Morgan Stanley lowered its investment recommendation on global equities to ‘Underweight’.

A ship’s captain checks for traffic on the bridge in San Pedro, U.S. (Photographer: Tim Rue/Bloomberg)
A ship’s captain checks for traffic on the bridge in San Pedro, U.S. (Photographer: Tim Rue/Bloomberg)

Morgan Stanley reduced the global equity allocation to lowest in five years and downgraded its stance to ‘Underweight’, citing poor outlook on stocks over the next three months.

The investment banking firm lowered the overall global equity weight to -4 percent, the lowest since it initiated coverage of stocks in 2014, its strategists said in a note on Sunday. Its average expected return for global stocks fell to the lowest in six years, global PMIs and commodity prices continued to deteriorate and earnings estimates remained higher.

Morgan Stanley Sees Higher Risk In Global Equities Market
“We see a market too sanguine about what lower bond yields may be suggesting—a worsening growth outlook,” the note said.

Where To Put Money?

Regionally, Morgan Stanley now prefers Japan and Europe over emerging markets and the U.S., the note said.
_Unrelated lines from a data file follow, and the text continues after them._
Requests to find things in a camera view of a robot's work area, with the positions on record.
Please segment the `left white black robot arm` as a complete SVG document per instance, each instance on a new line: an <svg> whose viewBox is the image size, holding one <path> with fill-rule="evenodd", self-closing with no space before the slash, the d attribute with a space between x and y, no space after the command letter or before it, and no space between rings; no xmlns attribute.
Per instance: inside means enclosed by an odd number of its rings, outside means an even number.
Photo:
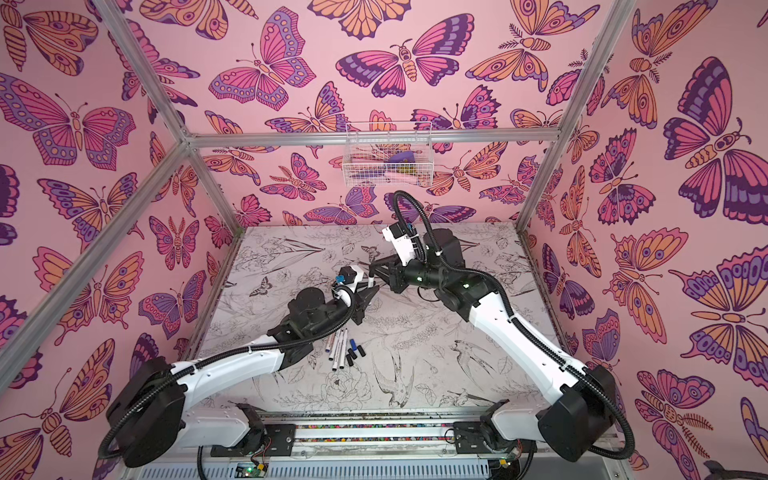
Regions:
<svg viewBox="0 0 768 480"><path fill-rule="evenodd" d="M98 447L98 459L119 459L137 468L160 458L178 445L191 427L185 414L205 398L301 362L316 343L348 322L361 323L379 290L374 279L347 266L329 294L315 287L302 289L288 302L278 325L245 345L173 364L162 356L146 361L106 411L109 430Z"/></svg>

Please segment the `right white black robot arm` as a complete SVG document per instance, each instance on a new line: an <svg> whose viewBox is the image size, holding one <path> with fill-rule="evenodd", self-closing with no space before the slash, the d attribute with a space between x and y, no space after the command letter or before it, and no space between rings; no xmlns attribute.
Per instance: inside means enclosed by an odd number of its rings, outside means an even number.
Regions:
<svg viewBox="0 0 768 480"><path fill-rule="evenodd" d="M586 452L627 460L635 436L616 403L616 382L603 367L589 368L540 333L511 304L492 274L467 267L449 229L434 229L411 194L390 196L395 223L382 232L393 255L370 266L395 293L413 286L434 292L438 303L490 337L533 381L546 404L524 413L506 403L484 423L504 441L541 442L575 462Z"/></svg>

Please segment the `green circuit board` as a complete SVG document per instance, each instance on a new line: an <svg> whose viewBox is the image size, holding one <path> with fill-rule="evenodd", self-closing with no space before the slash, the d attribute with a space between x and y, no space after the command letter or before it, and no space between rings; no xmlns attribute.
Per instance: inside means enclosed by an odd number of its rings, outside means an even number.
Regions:
<svg viewBox="0 0 768 480"><path fill-rule="evenodd" d="M235 479L263 479L267 474L267 466L263 463L238 463L235 468Z"/></svg>

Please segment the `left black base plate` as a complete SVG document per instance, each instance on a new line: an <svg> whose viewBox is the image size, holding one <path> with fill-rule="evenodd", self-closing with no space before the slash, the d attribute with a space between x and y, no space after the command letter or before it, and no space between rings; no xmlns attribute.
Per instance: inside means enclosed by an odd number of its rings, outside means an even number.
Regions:
<svg viewBox="0 0 768 480"><path fill-rule="evenodd" d="M296 429L296 424L266 424L261 427L254 427L232 447L212 446L210 455L214 458L253 455L290 456Z"/></svg>

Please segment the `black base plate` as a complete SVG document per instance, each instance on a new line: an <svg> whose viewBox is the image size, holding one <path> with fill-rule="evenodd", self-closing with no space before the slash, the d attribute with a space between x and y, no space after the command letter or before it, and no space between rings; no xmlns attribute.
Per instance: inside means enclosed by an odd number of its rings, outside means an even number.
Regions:
<svg viewBox="0 0 768 480"><path fill-rule="evenodd" d="M296 429L296 424L266 424L261 427L254 427L232 447L212 446L210 455L214 458L253 455L290 456Z"/></svg>
<svg viewBox="0 0 768 480"><path fill-rule="evenodd" d="M522 454L536 451L530 440L504 439L490 424L480 421L454 422L453 445L459 454Z"/></svg>

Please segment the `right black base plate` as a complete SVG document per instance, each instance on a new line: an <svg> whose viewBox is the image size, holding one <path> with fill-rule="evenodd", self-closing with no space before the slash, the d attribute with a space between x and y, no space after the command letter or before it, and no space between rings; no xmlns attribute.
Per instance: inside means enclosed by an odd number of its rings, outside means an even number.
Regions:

It increased allocations to emerging market sovereign credit and Japanese government bonds.

“Emerging market fixed income won’t be immune in a larger equity selloff, but we do think it will do better, supported by better valuations and our expectations for a weak U.S. dollar and further central bank easing,” it said. “JGBs have lagged the decline in core European yields and look attractive on a currency-hedged basis.”

“Europe also looks less bad than elsewhere,” it said.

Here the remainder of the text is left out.